Adiós al gran Cacha, un periodista único
Manuel Carlos Cachafeiro es definido por sus compañeros como el coleccionista de las mejores historias, un gran amigo

Manuel Carlos Cachafeiro.
Era un tipo único. Especial. Excepcional. En su vida personal y en la periodística. De una grandeza enorme. Como amigo y como periodista. Sereno, tranquilo -quizá en exceso para quienes vivimos con la impaciencia-, cariñoso. Poco dado a aspavientos. Y también hermético. Mucho. Pasear con él, con Cacha, con Manuel Carlos Cachafeiro, por la ciudad o de ruta por las montañas, por el Rastro o los mercadillos de viejo era una delicia. Su conversación era como él, diferente. Te acercaba a puntos de vista que no habrías imaginado nunca. Era resistente, quizá porque su familia estuvo ligada a la mina de siempre, forjada en la dureza de la vida y del tajo. Picadores, barrenistas, gente de galerías, de vida laboral en el subsuelo, arrancando a las entrañas de la tierra una riqueza que transformó el valle, su valle, La Robla, La Pola de Gordón, y lo cambió para siempre.
Conocía bien esa vida. Y mil historias sobre los héroes de las galerías. Le dolía cada muerte, cada cierre, cada reconversión sin esperanzas.
Tenía mil pasiones. Sus dos hijos, Isaac y Cayetana -qué orgulloso estaría hoy de ella, de él-, el recuerdo de su padre, al que le hubiera gustado cantar ‘Santa Bárbara bendita’ en su funeral, y la dedicación por su madre, Amparo, a la que cuidaba y con la que vivía. Y después, estaba el periodismo. Al que dedicó toda su vida desde que comenzó, siendo un chaval, como corresponsal en La Robla junto a su gran amigo, Barrio Planillo. Los toros, su otra gran pasión, en León, en el sur o en Francia, un gran cronista. La pintura, que ejercía con maestría y gran belleza, un mundo en el que también fue reconocido. Y el coleccionismo, de antigüedades, de piezas únicas, de la vida de otros. Era experto en rastrear temas únicos y en contárnoslos a todos sus lectores desde las páginas del Diario de León. Posaba su mirada donde nadie lo hacía. Tenía esa capacidad de ser, ahí también, excepcional, único, diferente.
Redactor incansable, ha recibido multitud de premios, entre ellos el Cossío al mejor reportaje de la Comunidad, y es autor de tres libros. Será difícil estar en Semana Santa sin él, no coincidir en San Marcelo ante el Cristo de los Balderas, en el silencio roto por la ‘Madrugá’ de las Siete Palabras, la cofradía de su hijo, o tomando un chato en San Isidoro, su barrio de adopción.
Ha sido un gran defensor del Bierzo, su segunda patria periodística. Un enamorado de sus paisajes y de su gente. Conocía bien este territorio en el que, finalmente, ha encontrado la muerte.

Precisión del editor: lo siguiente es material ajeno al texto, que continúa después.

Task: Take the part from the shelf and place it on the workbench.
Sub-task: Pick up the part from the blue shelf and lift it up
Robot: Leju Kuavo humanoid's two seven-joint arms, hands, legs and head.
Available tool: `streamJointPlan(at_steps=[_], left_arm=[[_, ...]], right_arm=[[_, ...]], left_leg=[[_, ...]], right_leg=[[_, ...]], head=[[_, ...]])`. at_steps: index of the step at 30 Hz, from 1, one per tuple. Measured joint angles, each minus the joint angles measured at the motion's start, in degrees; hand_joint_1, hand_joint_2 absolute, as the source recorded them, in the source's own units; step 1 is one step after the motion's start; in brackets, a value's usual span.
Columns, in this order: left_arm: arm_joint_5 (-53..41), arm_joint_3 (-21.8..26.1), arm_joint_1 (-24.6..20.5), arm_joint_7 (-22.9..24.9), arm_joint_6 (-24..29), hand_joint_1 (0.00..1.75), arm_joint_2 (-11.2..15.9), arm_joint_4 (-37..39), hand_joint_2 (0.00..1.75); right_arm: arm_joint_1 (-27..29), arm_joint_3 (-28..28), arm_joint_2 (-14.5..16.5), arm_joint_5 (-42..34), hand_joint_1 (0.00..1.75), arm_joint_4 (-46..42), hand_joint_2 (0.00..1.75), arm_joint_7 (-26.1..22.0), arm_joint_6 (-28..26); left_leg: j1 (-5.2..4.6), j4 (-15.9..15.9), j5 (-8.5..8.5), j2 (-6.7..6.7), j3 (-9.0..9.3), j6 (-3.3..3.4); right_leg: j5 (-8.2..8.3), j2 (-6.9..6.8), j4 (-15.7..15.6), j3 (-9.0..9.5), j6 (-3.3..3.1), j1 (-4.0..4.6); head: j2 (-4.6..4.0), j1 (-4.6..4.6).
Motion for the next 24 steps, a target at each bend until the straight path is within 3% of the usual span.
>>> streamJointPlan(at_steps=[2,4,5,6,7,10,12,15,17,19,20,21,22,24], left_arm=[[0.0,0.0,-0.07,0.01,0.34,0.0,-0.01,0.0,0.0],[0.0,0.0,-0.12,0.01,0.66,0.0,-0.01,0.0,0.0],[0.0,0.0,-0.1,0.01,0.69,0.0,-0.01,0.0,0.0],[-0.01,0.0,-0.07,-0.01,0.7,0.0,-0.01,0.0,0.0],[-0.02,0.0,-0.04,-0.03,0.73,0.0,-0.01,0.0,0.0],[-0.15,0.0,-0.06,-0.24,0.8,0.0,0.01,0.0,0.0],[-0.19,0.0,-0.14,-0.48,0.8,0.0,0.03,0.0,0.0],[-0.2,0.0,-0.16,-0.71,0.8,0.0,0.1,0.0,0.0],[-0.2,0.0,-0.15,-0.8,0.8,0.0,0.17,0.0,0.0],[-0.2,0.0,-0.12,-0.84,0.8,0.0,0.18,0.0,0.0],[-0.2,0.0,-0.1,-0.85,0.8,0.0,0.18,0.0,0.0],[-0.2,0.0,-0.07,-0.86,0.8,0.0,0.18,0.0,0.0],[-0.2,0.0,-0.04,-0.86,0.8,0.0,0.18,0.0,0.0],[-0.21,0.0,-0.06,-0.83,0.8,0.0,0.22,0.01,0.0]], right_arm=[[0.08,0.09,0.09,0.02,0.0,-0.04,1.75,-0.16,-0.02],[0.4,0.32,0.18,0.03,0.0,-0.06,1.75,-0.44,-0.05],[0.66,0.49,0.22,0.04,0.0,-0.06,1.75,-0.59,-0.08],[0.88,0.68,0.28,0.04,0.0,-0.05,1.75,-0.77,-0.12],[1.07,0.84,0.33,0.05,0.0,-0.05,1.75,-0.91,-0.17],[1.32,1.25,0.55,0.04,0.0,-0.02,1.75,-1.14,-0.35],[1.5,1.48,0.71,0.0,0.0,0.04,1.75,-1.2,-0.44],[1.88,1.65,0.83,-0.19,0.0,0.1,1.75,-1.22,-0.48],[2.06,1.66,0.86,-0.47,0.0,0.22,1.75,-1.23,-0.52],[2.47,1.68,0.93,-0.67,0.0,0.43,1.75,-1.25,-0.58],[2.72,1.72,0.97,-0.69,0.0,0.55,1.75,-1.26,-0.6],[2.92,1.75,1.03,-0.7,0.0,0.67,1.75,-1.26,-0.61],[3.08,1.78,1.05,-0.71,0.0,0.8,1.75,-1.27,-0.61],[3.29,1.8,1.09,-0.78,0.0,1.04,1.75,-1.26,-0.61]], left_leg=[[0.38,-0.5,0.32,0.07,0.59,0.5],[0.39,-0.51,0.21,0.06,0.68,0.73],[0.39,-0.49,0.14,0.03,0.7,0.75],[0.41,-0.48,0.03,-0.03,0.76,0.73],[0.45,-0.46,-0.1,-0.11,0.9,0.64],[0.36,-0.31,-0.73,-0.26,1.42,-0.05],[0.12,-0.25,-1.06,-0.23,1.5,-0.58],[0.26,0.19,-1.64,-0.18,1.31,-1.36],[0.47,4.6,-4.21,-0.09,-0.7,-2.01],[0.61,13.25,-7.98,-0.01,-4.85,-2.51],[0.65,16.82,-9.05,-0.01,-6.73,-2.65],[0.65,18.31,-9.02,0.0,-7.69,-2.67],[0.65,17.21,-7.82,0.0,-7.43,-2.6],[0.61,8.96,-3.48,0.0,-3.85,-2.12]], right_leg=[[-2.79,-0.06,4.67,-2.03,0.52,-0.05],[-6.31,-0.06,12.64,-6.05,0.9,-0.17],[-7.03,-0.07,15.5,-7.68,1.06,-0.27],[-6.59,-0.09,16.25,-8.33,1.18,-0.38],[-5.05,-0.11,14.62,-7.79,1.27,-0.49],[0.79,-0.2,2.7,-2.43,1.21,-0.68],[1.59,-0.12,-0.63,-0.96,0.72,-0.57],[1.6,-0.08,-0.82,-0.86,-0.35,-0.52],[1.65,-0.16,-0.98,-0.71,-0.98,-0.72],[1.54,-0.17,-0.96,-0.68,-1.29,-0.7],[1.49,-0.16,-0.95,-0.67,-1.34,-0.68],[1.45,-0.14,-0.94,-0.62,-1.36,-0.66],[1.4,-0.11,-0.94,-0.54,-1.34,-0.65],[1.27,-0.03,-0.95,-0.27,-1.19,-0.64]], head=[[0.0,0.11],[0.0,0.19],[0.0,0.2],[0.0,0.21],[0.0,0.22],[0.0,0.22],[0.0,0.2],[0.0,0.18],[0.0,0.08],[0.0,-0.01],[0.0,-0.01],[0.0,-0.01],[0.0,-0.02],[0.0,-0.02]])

Manuel Carlos Cachafeiro ha muerto esta mañana. A cinco minutos de la Redacción del Diario de León en Ponferrada. Su corazón inmenso, generoso y cálido, ha dejado de latir en mitad de la calle. En la plaza MSP, como si la vida y la muerte quisieran cerrar para él un círculo. En su auxilio acudieron los médicos y también sus compañeros. Una carrera apresurada contra el tiempo, contra lo inevitable. No hubo nada que hacer.
El silencio se ha extendido en el periódico. Ese silencio espeso de la conmoción y el desgarro íntimo que dejan los grandes cuando se van, los compañeros, ese silencio que permite escuchar el ruido de los teclados porque mañana, porque ahora mismo hay que sacar adelante un periódico. Duele escribir de esto. Duele imaginar esta separación. Para siempre. Duele decir adiós a un periodista excepcional. Y a un gran amigo. Que la tierra te sea leve. Que tengas buen viaje. Al Cielo. A las estrellas. Formas parte de ellas. Adiós, Cacha querido.